Data
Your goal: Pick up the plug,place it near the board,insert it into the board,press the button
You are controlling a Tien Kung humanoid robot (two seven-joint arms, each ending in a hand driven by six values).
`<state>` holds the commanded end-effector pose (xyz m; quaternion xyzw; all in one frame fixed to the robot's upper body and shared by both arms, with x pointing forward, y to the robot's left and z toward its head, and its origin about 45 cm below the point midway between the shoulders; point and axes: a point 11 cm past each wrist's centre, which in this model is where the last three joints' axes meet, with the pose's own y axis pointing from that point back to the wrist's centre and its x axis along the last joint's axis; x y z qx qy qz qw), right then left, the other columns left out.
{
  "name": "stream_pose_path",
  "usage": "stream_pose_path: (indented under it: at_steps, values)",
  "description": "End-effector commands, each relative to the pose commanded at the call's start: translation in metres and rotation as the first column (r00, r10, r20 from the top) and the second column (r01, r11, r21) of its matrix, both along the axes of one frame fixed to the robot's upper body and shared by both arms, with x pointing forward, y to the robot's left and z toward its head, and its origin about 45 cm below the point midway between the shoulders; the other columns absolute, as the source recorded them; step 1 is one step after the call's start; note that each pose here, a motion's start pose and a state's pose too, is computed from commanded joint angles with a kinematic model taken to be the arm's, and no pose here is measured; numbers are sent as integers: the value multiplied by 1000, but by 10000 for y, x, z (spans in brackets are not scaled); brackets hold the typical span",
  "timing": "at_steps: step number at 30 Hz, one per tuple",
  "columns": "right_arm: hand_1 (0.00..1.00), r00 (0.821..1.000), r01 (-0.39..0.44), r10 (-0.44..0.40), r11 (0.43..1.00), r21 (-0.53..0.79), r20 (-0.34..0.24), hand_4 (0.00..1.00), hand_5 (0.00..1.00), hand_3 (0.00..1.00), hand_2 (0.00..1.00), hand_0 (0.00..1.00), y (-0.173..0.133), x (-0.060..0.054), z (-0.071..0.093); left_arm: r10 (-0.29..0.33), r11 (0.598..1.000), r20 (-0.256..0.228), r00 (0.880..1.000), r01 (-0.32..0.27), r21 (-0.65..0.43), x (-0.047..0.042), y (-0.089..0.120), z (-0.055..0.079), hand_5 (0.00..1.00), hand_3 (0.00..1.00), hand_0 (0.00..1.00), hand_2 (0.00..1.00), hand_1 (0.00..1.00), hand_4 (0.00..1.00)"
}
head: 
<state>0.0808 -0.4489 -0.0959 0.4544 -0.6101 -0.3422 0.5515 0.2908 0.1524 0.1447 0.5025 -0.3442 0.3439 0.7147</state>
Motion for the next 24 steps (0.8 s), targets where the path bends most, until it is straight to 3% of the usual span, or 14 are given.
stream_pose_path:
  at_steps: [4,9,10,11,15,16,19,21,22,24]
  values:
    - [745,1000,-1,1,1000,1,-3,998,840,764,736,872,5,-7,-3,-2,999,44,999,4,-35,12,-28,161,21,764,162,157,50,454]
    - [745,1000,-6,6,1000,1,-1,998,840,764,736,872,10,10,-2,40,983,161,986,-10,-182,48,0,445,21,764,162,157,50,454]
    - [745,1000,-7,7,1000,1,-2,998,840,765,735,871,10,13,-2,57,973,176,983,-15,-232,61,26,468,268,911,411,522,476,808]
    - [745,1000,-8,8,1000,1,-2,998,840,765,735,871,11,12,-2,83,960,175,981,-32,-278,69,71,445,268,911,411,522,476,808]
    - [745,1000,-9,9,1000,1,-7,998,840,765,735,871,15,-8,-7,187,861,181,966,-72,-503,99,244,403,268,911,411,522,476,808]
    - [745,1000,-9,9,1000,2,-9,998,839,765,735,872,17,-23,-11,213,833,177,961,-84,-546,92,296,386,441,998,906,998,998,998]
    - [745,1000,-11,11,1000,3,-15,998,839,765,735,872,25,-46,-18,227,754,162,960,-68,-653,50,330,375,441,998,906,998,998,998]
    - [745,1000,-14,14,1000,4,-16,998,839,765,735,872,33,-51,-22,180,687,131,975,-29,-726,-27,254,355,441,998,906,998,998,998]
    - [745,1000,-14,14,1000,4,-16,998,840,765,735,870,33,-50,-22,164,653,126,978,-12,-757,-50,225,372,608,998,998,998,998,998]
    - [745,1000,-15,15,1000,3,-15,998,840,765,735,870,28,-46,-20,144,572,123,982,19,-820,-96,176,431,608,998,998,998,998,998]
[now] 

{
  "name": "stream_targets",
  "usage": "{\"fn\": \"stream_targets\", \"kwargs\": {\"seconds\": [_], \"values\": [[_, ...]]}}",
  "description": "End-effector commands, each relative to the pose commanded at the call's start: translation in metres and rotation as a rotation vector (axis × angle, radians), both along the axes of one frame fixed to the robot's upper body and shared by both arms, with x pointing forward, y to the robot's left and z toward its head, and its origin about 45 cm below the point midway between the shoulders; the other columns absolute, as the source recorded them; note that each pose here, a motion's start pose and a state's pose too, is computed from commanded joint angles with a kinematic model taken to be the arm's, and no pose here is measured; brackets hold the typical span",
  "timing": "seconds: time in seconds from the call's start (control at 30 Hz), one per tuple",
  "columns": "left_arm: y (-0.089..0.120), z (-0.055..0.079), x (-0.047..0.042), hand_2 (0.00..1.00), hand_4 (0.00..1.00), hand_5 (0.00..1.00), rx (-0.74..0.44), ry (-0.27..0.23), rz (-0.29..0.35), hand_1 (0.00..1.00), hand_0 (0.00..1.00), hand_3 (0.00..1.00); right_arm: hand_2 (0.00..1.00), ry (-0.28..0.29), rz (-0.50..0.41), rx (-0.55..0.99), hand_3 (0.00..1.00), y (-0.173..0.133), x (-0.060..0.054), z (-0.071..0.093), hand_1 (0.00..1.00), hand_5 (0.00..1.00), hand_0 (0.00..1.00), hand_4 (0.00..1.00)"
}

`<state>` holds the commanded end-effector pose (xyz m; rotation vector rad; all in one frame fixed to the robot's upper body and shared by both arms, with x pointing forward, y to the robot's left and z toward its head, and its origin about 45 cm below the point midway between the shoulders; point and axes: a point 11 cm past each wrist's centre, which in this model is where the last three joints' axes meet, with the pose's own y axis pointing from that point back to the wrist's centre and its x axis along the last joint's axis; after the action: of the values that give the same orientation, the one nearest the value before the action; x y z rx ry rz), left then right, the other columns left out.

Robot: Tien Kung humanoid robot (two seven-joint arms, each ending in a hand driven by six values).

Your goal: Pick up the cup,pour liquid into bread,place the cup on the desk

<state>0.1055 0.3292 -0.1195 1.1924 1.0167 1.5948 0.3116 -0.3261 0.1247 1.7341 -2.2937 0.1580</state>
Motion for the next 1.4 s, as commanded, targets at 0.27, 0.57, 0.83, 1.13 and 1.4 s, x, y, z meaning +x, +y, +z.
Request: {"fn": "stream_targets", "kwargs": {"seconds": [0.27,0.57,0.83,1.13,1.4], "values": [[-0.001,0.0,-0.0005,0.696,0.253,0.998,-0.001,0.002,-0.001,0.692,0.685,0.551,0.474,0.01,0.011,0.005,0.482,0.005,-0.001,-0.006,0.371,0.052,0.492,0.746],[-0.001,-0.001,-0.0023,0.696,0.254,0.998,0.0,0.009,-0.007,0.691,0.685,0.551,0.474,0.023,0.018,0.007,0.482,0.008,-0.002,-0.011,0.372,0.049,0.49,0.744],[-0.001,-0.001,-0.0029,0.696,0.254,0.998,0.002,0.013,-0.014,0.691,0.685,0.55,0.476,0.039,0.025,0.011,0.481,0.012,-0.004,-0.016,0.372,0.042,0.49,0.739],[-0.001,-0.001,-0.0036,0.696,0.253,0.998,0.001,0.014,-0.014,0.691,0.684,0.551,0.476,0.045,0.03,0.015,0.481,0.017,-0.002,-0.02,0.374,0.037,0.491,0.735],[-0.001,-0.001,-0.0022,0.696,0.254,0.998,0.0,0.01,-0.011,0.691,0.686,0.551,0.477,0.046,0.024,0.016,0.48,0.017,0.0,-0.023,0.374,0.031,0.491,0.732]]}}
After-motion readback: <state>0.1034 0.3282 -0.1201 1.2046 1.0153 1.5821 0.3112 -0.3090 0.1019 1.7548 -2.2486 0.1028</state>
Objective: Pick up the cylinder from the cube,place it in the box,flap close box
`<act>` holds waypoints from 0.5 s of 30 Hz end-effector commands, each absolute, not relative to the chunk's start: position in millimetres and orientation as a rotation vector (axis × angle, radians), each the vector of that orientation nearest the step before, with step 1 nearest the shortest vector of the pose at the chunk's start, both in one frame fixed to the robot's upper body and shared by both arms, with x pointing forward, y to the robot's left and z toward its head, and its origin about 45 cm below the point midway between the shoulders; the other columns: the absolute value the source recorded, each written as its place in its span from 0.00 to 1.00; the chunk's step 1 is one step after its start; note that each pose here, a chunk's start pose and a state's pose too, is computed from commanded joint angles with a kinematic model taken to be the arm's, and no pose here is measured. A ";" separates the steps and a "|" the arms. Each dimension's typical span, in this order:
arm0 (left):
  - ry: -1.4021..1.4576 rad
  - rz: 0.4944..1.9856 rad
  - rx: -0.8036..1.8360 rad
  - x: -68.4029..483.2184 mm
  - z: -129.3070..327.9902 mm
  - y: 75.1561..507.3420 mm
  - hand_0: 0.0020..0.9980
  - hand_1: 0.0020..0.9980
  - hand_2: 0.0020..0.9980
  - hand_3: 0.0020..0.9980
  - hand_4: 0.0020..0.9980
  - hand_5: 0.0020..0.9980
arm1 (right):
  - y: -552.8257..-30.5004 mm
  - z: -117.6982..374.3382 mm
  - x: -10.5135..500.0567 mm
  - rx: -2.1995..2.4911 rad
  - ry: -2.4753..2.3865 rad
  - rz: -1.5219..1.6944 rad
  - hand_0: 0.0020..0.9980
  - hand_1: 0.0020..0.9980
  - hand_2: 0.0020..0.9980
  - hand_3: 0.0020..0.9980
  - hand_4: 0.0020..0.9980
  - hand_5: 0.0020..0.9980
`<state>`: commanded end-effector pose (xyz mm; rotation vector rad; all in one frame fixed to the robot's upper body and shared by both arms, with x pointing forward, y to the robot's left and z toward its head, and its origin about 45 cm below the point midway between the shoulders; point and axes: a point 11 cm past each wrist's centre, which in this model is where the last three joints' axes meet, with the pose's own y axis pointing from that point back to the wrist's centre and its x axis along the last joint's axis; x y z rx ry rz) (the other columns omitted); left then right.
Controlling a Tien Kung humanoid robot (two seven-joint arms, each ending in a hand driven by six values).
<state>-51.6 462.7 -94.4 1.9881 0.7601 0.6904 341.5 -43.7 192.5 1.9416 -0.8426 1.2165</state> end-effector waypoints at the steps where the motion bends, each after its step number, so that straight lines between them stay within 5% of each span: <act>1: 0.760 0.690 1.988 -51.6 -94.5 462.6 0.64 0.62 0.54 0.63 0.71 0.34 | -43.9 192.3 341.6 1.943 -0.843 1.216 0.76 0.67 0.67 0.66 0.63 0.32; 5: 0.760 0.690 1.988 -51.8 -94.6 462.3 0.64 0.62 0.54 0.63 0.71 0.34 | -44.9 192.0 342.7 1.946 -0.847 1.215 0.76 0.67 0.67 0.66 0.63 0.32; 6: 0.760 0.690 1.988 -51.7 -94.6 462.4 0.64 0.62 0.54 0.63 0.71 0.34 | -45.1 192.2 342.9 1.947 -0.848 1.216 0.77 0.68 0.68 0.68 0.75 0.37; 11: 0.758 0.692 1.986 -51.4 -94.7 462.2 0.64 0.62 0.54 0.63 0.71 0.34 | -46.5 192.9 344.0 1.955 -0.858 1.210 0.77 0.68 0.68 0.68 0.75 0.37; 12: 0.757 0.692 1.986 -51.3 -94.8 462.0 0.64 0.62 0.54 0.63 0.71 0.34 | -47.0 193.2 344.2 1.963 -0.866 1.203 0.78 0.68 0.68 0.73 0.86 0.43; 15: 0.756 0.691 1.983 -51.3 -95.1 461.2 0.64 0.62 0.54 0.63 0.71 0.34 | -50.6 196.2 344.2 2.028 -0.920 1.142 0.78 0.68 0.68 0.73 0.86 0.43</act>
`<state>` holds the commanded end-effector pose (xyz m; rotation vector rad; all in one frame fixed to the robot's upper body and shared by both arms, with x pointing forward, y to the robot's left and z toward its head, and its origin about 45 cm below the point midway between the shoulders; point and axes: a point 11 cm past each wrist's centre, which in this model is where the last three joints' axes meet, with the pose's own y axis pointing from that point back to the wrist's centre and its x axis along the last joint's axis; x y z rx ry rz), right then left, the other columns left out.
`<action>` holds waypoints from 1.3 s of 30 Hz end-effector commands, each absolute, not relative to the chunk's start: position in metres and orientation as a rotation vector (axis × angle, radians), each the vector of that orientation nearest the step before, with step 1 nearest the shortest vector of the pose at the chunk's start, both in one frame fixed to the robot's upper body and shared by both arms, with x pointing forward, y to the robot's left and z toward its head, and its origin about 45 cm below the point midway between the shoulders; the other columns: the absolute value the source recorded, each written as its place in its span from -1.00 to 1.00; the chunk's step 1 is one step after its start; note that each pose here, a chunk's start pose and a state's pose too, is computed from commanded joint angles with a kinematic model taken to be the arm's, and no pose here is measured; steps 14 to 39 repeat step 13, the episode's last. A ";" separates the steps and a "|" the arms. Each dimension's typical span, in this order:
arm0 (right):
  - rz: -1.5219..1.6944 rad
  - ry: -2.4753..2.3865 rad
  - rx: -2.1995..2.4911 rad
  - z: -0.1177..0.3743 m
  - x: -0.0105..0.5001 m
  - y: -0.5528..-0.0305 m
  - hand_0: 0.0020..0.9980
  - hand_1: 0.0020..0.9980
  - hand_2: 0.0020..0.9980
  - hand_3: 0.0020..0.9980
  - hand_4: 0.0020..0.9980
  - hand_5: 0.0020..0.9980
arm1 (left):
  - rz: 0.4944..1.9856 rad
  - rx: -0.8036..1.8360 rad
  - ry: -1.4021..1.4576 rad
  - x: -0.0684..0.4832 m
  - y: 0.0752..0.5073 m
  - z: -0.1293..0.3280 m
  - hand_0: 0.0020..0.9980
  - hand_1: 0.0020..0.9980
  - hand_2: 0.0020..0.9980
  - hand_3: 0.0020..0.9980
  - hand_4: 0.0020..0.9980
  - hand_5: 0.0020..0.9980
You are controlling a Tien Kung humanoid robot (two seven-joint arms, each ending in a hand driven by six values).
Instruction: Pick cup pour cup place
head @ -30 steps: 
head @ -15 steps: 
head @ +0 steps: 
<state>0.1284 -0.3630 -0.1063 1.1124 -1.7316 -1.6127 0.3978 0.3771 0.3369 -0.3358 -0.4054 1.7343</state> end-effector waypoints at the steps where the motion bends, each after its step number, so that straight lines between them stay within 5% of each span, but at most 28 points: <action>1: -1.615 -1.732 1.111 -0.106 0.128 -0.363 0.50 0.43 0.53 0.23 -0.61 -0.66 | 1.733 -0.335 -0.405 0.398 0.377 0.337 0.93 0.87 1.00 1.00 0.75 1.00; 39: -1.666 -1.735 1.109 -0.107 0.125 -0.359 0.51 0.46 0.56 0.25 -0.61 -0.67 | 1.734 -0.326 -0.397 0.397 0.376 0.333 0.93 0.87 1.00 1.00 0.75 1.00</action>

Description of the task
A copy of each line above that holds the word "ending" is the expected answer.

Reply
You are controlling a Tien Kung humanoid robot (two seven-joint arms, each ending in a hand driven by six values).
Robot: Tien Kung humanoid robot (two seven-joint arms, each ending in a hand driven by six values).
Controlling a Tien Kung humanoid robot (two seven-joint arms, each ending in a hand driven by six values).
You are controlling a Tien Kung humanoid robot (two seven-joint arms, each ending in a hand driven by six values).

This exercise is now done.